SB899 would do just that, but the bill is currently on hold in the California Senate.

In the meantime, senators will vote Thursday on a resolution to repeal the rule “as soon as legislatively possible.”

The movement to repeal the law has drawn together groups that are not normally on the same side of an issue. In addition to the Western Center on Law and Poverty, the ACLU, Planned Parenthood and the Catholic Conference all support its overturn.

Ned Dolejsi, executive director of the California Catholic Conference, pointed to research showing that people on public assistance don’t have more children than the general population. “We’re choosing to have a policy which penalizes the poor child and the woman who is poor,” he said, “and we’re penalizing them for no particular good public policy reason.”

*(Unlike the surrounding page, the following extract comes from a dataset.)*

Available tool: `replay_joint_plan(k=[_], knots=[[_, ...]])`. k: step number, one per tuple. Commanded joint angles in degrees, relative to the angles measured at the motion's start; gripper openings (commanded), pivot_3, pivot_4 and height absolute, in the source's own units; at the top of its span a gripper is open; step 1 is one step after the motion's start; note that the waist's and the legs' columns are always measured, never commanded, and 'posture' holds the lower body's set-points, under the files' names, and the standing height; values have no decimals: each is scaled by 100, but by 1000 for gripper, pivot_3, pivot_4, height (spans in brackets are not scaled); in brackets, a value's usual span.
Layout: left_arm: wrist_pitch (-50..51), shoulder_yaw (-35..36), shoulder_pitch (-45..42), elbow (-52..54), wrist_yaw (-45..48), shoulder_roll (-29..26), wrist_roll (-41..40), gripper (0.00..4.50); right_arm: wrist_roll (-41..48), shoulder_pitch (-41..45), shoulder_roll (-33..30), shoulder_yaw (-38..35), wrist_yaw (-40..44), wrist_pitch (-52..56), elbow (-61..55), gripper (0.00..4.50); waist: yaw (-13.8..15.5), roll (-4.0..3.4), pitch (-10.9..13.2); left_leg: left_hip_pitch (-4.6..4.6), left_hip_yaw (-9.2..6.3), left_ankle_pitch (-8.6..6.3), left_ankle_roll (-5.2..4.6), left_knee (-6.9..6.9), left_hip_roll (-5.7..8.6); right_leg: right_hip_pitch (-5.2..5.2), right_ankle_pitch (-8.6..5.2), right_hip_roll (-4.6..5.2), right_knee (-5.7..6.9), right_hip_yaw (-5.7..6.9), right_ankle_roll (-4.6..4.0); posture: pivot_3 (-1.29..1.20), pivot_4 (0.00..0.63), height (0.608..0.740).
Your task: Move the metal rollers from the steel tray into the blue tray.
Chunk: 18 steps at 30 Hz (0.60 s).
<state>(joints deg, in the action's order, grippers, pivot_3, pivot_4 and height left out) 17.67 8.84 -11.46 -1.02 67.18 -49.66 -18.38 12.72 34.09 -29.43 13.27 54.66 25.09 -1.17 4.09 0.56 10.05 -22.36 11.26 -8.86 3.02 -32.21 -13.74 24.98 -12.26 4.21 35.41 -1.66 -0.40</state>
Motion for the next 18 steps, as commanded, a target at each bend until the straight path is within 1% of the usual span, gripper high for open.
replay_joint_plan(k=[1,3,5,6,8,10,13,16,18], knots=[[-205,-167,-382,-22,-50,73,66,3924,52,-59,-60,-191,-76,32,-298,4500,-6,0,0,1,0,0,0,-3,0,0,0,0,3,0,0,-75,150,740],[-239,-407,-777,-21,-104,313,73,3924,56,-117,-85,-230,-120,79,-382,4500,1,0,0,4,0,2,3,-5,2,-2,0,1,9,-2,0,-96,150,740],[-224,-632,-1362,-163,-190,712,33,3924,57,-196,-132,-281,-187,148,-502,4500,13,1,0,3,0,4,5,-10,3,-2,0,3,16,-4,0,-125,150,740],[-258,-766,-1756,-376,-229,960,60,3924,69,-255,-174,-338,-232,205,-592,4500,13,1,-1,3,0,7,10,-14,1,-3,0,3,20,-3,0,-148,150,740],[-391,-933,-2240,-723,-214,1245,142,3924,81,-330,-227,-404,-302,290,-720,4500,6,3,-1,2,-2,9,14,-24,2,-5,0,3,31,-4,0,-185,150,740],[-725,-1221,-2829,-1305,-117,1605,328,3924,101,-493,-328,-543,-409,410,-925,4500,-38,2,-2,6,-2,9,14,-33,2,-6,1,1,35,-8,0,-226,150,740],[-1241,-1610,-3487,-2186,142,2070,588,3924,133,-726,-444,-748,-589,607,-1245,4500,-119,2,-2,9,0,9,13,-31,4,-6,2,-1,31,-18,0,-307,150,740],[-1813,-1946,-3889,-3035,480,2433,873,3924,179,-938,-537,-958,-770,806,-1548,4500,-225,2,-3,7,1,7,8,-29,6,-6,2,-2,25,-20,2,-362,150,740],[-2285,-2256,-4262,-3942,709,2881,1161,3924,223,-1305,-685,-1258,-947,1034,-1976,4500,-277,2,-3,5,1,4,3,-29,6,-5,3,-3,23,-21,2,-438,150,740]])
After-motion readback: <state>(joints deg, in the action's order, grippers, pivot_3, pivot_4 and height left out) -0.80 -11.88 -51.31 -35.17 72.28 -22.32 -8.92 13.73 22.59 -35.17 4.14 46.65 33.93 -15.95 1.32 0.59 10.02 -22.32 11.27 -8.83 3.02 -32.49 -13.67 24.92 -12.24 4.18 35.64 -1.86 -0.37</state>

In addition, he said, “essentially the state is incentivizing poor women to choose an abortion, since the state says we’re not going to give you any assistance to raise a child.”

A withering piece on Slate calls the rule “the most discriminatory law in the land” and notes:

And, for all the ways these laws disadvantage poor families, they also fail in their purported mission of reducing family size. Several studies—including a 2001 analysis from the Government Accounting Office—have found no substantial relationship between welfare caps and a reduction in births. “Despite the political attractiveness of caps,“ writes researcher Michael Wiseman in a 2000 study on welfare policy and children, “there is little empirical support for expecting them to do much beyond reducing costs. …”

While repealing the rule would cost California about $220 million annually, the Urban Institute estimates that it could reduce childhood poverty rates by 7 to 13 percent.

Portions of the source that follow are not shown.